**DESCRIPTION OF THE TASK**
The required output is the line containing "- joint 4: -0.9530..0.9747" and every line after it, transcribed exactly through the end of the data below.

**DATA**

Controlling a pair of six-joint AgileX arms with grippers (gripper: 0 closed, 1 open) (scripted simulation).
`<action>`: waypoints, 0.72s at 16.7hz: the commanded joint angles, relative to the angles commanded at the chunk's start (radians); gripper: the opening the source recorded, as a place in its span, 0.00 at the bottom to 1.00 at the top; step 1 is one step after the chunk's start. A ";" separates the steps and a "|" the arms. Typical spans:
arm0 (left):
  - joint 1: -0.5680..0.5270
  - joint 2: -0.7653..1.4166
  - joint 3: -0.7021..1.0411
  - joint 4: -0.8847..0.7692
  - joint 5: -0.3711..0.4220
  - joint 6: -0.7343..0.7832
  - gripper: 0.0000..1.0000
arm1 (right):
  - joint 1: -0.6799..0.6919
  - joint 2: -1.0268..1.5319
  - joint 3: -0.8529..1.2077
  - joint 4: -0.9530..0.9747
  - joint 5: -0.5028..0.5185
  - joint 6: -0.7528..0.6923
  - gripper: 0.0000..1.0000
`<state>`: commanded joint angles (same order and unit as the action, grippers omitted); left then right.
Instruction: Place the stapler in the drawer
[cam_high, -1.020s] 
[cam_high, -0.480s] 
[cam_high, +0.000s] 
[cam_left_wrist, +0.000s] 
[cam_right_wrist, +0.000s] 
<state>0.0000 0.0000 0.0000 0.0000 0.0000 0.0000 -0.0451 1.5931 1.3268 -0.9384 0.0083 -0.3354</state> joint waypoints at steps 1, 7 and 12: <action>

**RESULT**
  - joint 4: -0.9530..0.9747
  - joint 5: -0.5028..0.5185
  - joint 6: -0.7528..0.6923
  - gripper: 0.0000..1.0000
`<state>`: commanded joint angles (same order and unit as the action, grippers omitted); left then right.
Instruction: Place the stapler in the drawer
[cam_high, -1.020s] 
[cam_high, -0.480s] 
[cam_high, +0.000s] 
[cam_left_wrist, +0.000s] 
[cam_right_wrist, +0.000s] 
<state>0.0000 0.0000 0.0000 0.0000 0.0000 0.0000 -0.0451 1.5931 1.3268 -0.9384 0.0083 -0.3354</state> joint waypoints at steps 1, 7 and 12: <action>

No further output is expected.